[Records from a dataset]
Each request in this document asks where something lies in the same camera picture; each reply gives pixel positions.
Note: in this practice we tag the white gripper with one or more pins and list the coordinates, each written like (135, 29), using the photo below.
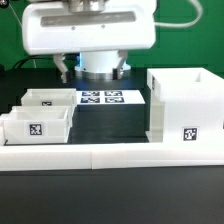
(51, 27)

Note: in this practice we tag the white drawer box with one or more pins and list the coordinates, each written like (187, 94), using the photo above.
(50, 97)
(37, 125)

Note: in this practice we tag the white drawer cabinet frame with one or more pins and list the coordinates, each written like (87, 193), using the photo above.
(186, 105)

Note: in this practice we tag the paper sheet with tags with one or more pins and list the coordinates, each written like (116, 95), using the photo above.
(109, 97)

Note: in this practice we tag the white front fence wall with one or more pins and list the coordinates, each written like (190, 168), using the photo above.
(109, 156)

# Task prompt
For each record above, write out its text exactly and skip any picture.

# Exercise response
Each request in this document asks where something lies in the same camera picture; each reply gives pixel positions.
Note: in this practice we tag the white gripper with one or more pins and list the coordinates, each written like (135, 29), using the photo below.
(51, 27)

Note: in this practice we tag the white drawer box with one or more pins and list the coordinates, each written like (187, 94), using the photo above.
(50, 97)
(37, 125)

Note: in this practice we tag the white drawer cabinet frame with one or more pins and list the coordinates, each written like (87, 193), using the photo above.
(186, 105)

Note: in this practice we tag the paper sheet with tags with one or more pins and list the coordinates, each written like (116, 95), using the photo above.
(109, 97)

Note: in this practice we tag the white front fence wall with one or more pins and list the coordinates, each written like (190, 168), using the photo above.
(109, 156)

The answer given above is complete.